◆ Exercise description: Check every line of the material for the word "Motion". Copy those that have it.
Data block Block Start
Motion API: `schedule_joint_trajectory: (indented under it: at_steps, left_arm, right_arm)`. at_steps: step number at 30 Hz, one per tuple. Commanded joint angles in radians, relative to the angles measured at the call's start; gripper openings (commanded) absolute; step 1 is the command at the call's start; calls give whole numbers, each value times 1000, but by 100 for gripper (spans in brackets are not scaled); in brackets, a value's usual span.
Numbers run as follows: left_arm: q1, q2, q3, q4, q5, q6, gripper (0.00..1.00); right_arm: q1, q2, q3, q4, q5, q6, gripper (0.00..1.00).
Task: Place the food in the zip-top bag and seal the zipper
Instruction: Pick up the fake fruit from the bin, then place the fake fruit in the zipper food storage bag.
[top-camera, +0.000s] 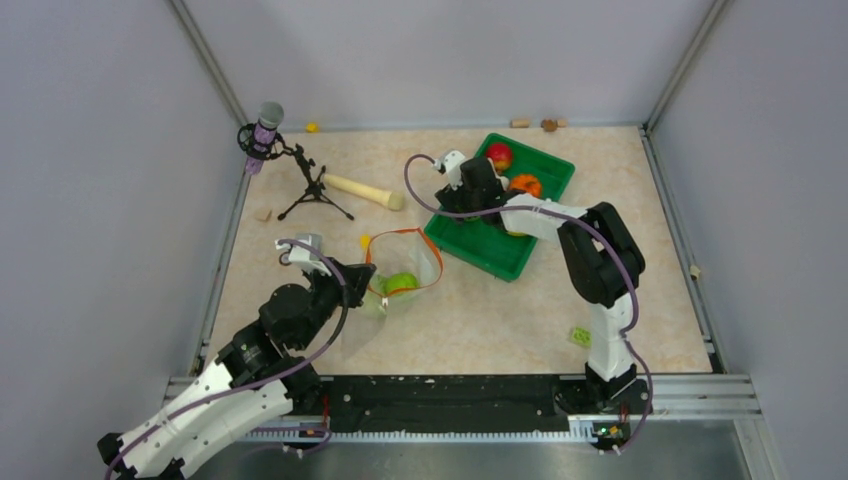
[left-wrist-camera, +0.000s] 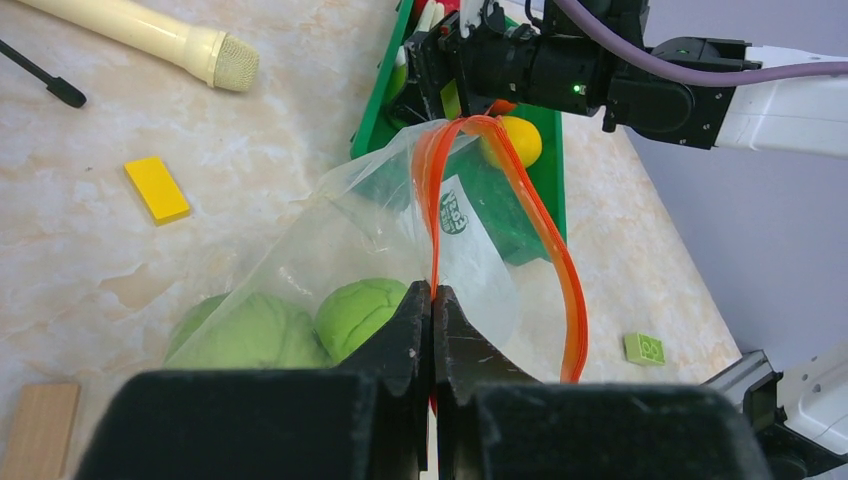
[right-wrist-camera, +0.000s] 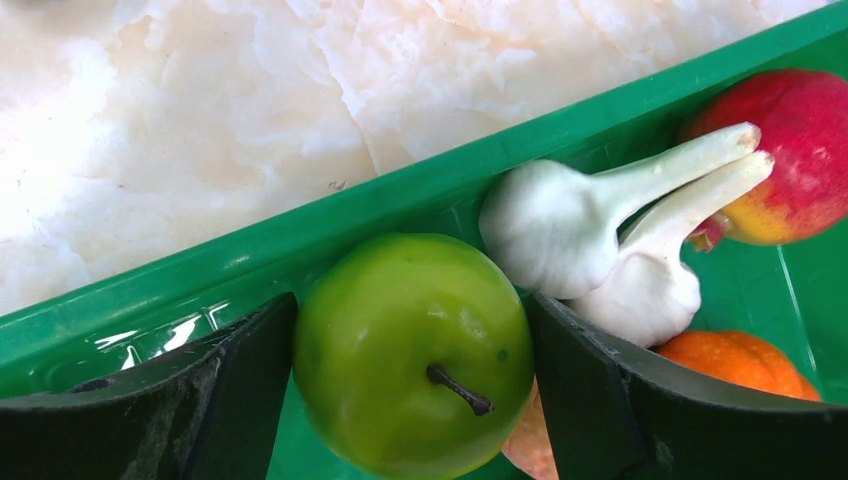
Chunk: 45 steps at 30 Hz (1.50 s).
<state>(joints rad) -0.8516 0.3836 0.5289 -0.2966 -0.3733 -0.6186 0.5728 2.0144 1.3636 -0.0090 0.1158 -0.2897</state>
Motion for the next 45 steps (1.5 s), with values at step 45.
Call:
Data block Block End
◆ Answer area:
Motion API: `schedule_joint_trajectory: (indented under it: at_steps, left_arm, right_arm)`. at_steps: step number at 30 Hz, one per tuple. Commanded joint angles in radians, relative to the angles measured at the call's start; gripper openings (commanded) absolute; step 1 is the command at the call's start; calls give whole numbers, each value times 1000, but by 100 for gripper (spans in brackets are not scaled); in brackets, a value's usual span.
Motion for the next 45 steps (1.5 s), with values at step 45.

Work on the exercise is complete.